Unless you become like one of these...

Tuesday, November 08, 2005

Are You Trying to Tell Me Something?

It's Joel's fault really.

He started all this by giving me a book to read on giving.

Then we spent a couple of hours with Larry James at Central Dallas Ministries talking about helping people and what it means to be a Franciscan Jesus follower.

Next came a series of lessons Joel gave on Jonah and caring for people you don't even like.

He followed that up by asking me about a time in my life when I was most passionate for God and got me talking about a time when I was in community with some guys who were struggling with homosexuality. I remembered how my stomach ached for these men, how I wept with them because I couldn't imagine what it was like to deal with that kind of thing and how I felt so dependent on God to show me how to love those guys.

Finally, during some quiet time I opened my Bible up to Amos and read about how God despised His people's assemblies because they were not really concerned about what He was (and is) concerned about: justice and loving others.

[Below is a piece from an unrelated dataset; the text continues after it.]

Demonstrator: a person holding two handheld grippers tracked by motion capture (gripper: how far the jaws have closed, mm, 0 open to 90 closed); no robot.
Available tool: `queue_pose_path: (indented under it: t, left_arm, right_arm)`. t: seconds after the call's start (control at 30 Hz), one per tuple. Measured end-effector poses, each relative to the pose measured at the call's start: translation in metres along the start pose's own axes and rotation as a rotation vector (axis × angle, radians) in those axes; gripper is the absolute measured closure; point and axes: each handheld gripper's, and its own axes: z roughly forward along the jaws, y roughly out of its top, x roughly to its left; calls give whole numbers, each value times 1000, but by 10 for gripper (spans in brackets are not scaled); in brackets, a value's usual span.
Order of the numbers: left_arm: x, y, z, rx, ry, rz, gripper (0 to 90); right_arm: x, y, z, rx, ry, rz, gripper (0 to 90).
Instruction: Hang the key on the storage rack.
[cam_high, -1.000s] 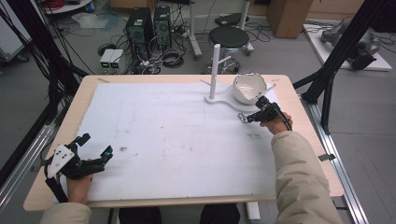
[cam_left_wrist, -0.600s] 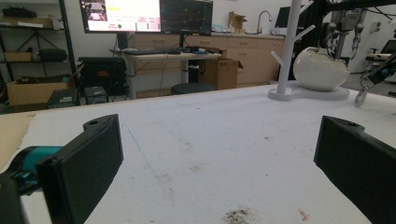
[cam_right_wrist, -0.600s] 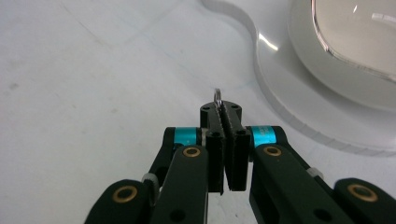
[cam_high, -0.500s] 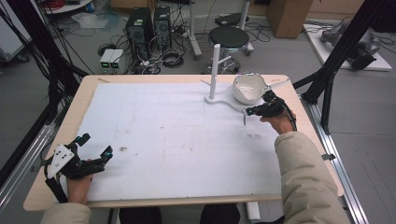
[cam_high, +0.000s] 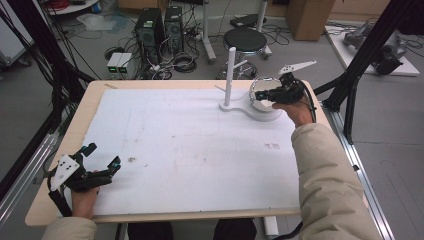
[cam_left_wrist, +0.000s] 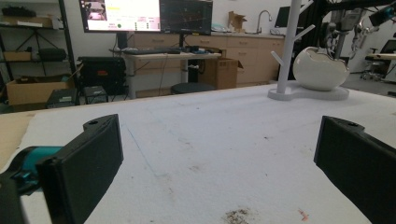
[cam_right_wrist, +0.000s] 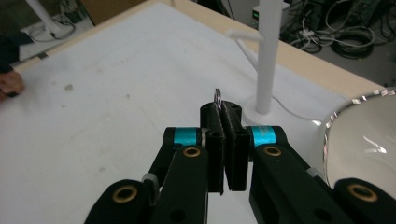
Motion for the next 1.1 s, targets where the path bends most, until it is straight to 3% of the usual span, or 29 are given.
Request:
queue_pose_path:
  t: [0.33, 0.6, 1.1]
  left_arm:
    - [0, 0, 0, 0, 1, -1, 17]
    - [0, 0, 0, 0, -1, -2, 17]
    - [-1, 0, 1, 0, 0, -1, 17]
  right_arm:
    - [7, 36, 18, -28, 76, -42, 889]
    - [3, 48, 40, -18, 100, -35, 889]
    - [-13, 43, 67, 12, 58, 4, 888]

It all came to a head today as I listened to a song called Let Us Be You on Zoe's latest CD, In Christ Alone. I found myself weeping again as they sang these simple words:

Let us be You when a wounded soul cries out for hope
Let us be You when the lonely need to know they're not alone

I don't know who is reading this, but I need to tell you that you are not alone and there is hope.

Brian, you are not alone.

Craig, you're not alone.

Hey Crazy Jane, are you out there? You are not alone!

Dog, Fish, BST, you are not alone.

Wes, Allen, you are not alone.

I'm pretty thick headed sometimes, but I think God is trying to tell me something. Two things actually. 1) Open your eyes and let the people I created know that I love them. 2) Stephen, you are one of those people.